La raccolta di Bonanno si muove tra momenti di oscurità e tentativi di ricomposizione interiore. In questa intervista proviamo a capire come nasce una poesia, quanto conta la struttura e quanto invece il disordine emotivo che spesso accompagna il gesto stesso della scrittura.

La raccolta è divisa in tre passaggi molto chiari: Oblio, Rinascita e Ricerca di certezze. Ti è venuta prima la struttura o prima i testi sparsi che poi hai ricomposto?
La scelta di suddividere l’opera nei tre capitoli: Oblio, Rinascita e Ricerca di Certezze è emersa lentamente, quasi fosse essa stessa parte del percorso narrato. Ha preso forma nel momento in cui ho iniziato a selezionare le poesie, lasciando che fossero loro, prima ancora di me, a suggerire un ordine, una direzione, un senso. Nel costruire questa architettura, mi sono lasciato guidare dal desiderio di condurre il lettore in un viaggio esistenziale, intrecciando le parole al filo invisibile della mia esperienza di vita. Ogni componimento diventa così una tappa, un passaggio, un frammento di trasformazione. L’intento ultimo non è soltanto quello di dar voce a un processo di catarsi personale, ma di generare una risonanza: un dialogo silenzioso tra chi scrive e chi legge. Vorrei che, attraversando queste pagine, il lettore potesse riconoscersi, riflettersi, forse persino smuovere domande sopite, aprire spiragli di consapevolezza sulla propria esistenza. Nasce così una mappa emotiva, intima e imperfetta, che raccoglie vissuti, sentimenti ed emozioni tentativo di dare forma al caos, e di trovare, tra le pieghe delle parole, un fragile senso di orientamento.
In “Vittima disordinata” scrivi: «Son vittima della voce interiore». Questa voce ti accompagna sempre oppure a volte cerchi di zittirla per vivere con più leggerezza?
La voce interiore, nell’opera, non si esaurisce nel dolore o in una simbologia disturbante. È anche una presenza che guida, un sussurro che accompagna il mio io in un’indagine ontologica, intima e incessante, su cosa significhi davvero esistere. Nasce da un’urgenza: comprendermi per potermi, infine, accogliere. Così si manifesta—ora inquieta e perturbante, ora luminosa e spirituale—come un’eco che disorienta e, al tempo stesso, orienta.
In alcuni momenti la scrittura è molto potente ma anche molto carica di immagini. Personalmente ho trovato che certi passaggi rischino quasi di sovraccaricare il lettore. È una tensione voluta oppure un tratto naturale del tuo modo di scrivere?

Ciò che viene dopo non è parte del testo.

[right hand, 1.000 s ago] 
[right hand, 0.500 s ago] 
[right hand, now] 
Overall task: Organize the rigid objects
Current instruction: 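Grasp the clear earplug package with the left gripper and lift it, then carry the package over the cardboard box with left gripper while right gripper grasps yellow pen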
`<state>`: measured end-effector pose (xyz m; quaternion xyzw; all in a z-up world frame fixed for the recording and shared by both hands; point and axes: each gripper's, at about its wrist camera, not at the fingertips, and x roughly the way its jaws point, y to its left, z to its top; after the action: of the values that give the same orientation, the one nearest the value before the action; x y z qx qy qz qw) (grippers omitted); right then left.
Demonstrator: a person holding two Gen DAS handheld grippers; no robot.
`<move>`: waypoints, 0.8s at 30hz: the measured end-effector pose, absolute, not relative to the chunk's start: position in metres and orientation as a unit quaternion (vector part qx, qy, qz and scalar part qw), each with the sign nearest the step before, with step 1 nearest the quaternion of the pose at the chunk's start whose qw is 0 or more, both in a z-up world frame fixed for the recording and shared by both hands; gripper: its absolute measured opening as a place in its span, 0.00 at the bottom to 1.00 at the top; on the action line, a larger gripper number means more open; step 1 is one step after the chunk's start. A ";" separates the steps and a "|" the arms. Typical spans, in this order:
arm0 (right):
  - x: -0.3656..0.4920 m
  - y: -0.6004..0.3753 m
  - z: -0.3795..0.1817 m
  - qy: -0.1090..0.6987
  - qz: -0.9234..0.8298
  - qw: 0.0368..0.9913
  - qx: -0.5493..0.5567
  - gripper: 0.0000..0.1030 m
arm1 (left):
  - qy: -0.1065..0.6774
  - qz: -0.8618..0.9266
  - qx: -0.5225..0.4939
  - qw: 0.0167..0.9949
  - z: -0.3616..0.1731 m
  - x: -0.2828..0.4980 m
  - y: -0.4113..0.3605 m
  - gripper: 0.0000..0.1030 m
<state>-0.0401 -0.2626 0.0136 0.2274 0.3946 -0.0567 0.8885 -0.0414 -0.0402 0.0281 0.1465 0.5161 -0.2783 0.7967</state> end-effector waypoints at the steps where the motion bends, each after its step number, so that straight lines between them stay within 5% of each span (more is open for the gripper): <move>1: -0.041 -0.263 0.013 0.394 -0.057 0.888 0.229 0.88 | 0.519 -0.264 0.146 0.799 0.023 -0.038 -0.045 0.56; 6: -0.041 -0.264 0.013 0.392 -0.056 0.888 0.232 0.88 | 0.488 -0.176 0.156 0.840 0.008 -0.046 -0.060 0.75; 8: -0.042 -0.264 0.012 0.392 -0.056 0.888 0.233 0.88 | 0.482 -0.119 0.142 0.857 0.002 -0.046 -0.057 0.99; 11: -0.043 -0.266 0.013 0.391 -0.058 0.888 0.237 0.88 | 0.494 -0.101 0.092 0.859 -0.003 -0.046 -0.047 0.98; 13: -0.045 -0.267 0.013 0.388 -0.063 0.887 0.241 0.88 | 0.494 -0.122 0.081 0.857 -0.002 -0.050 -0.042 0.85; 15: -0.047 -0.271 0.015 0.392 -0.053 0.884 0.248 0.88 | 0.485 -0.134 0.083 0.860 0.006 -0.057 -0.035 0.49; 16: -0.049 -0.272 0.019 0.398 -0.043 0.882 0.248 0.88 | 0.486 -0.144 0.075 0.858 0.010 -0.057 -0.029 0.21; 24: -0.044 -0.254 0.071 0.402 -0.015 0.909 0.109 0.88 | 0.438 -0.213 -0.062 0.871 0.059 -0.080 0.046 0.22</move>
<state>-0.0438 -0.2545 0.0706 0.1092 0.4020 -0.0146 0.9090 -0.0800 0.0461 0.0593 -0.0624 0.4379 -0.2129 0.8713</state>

Lo stile poetico, intessuto di immagini evocative che si rincorrono come echi, è stato scelto con consapevole intenzione, per accordarsi alle tensioni dell’esistenza e alle domande sospese che hanno abitano il mio pensiero. Con il fine di manifestarlo sottoforma di analisi e sfogo introspettivo.
Se dovessi indicare due o tre autori che ti hanno acceso la scintilla per iniziare a scrivere poesia, chi metteresti sul tavolo senza pensarci troppo?
Brecht perché oltre ad essere un artistica poliglotta, la sua poesia ha una prospettiva sociale, reazionaria e allo stesso tempo privata, meditativa e politicizzata. Dickinson per la sua novizia nel poeticizzare la solitudine ed empatia nel sviscerare con egerrima delicatezza e allo stesso tempo lucidità tematiche esistenzialiste (come ad esempio il desiderio di morte). Baudelaire per il suo linguaggio poetico intenso che prende vita da una pulsione ritmica interiore, all’interno del viaggio della vita.